Your assignment
The data must be reproduced verbatim; images are to be omitted.

Provided material
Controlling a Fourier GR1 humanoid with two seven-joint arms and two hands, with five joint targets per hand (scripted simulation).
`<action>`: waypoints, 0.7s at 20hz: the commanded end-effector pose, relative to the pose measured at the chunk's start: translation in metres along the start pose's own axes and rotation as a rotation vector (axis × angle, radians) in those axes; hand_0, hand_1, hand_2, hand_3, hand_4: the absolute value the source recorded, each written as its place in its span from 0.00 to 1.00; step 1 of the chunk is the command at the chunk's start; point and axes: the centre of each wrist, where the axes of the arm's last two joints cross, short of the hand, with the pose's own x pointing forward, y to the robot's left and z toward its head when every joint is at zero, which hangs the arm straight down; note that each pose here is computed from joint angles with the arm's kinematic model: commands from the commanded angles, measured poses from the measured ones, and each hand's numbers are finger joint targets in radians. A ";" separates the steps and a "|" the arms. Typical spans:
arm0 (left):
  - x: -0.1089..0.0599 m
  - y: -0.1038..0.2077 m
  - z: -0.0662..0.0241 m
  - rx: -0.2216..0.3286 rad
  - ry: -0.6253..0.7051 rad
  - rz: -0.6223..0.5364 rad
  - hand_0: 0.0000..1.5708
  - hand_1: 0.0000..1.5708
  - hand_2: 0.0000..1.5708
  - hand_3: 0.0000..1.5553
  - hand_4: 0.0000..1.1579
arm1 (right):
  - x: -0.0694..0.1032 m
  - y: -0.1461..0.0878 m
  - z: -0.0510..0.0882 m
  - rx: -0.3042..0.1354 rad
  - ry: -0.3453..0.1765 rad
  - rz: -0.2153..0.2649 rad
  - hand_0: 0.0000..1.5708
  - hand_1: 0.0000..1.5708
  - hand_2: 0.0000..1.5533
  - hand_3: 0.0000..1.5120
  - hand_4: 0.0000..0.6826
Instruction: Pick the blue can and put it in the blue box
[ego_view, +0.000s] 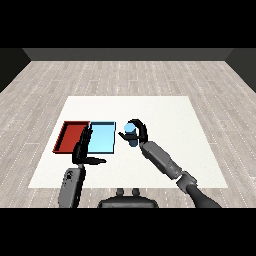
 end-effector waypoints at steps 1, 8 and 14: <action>-0.012 -0.030 -0.0133 -0.062 0.050 0.032 0.00 0.00 0.00 0.00 0.00 | 0.023 0.002 0.010 0.022 -0.079 0.013 0.92 0.92 0.93 0.92 0.90; -0.015 -0.047 -0.0151 -0.091 0.095 0.044 0.00 0.00 0.00 0.00 0.00 | 0.042 -0.053 0.020 0.044 -0.099 0.062 0.90 0.90 0.93 0.93 0.91; -0.017 -0.065 -0.0201 -0.125 0.112 0.076 0.00 0.00 0.00 0.00 0.00 | 0.049 -0.073 0.021 0.055 -0.108 0.095 0.91 0.91 0.93 0.93 0.90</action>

Response to this task
Controlling a Fourier GR1 humanoid with two seven-joint arms and two hands, with five joint targets per hand (scripted simulation).
`<action>`: waypoints, 0.7s at 20hz: the commanded end-effector pose, relative to the pose measured at the chunk's start: translation in metres along the start pose's own axes and rotation as a rotation vector (axis × angle, radians) in those axes; hand_0, hand_1, hand_2, hand_3, hand_4: the absolute value the source recorded, each written as its place in its span from 0.00 to 1.00; step 1 of the chunk is the command at the chunk's start; point and axes: the centre of each wrist, where the axes of the arm's last two joints cross, short of the hand, with the pose's own x pointing forward, y to the robot's left and z toward its head when every joint is at zero, which hangs the arm straight down; note that each pose here is computed from joint angles with the arm's kinematic model: commands from the commanded angles, measured poses from the measured ones, and each hand's numbers are finger joint targets in radians. A ";" separates the steps and a "|" the arms. Typical spans:
arm0 (left):
  - x: -0.1089..0.0599 m
  - y: -0.1038..0.2077 m
  - z: -0.0662..0.0241 m
  - rx: -0.2216..0.3286 rad
  - ry: -0.6253..0.7051 rad
  - rz: -0.6223..0.5364 rad
  - hand_0: 0.0000..1.5708
  - hand_1: 0.0000..1.5708
  - hand_2: 0.0000..1.5708
  - hand_3: 0.0000..1.5553
  - hand_4: 0.0000..1.1579
arm1 (right):
  - x: -0.0694..0.1032 m
  - y: -0.1461..0.0878 m
  - z: -0.0510..0.0882 m
  - rx: -0.3042..0.1354 rad
  - ry: -0.3453..0.1765 rad
  - rz: -0.2153..0.2649 rad
  - hand_0: 0.0000..1.5708
  - hand_1: 0.0000..1.5708
  - hand_2: 0.0000..1.5533
  - hand_3: 0.0000..1.5120
  - hand_4: 0.0000..0.6826
Instruction: Pick the blue can and put it in the blue box
[ego_view, +0.000s] 
 end-effector waypoints at steps 1, 8 and 14: <action>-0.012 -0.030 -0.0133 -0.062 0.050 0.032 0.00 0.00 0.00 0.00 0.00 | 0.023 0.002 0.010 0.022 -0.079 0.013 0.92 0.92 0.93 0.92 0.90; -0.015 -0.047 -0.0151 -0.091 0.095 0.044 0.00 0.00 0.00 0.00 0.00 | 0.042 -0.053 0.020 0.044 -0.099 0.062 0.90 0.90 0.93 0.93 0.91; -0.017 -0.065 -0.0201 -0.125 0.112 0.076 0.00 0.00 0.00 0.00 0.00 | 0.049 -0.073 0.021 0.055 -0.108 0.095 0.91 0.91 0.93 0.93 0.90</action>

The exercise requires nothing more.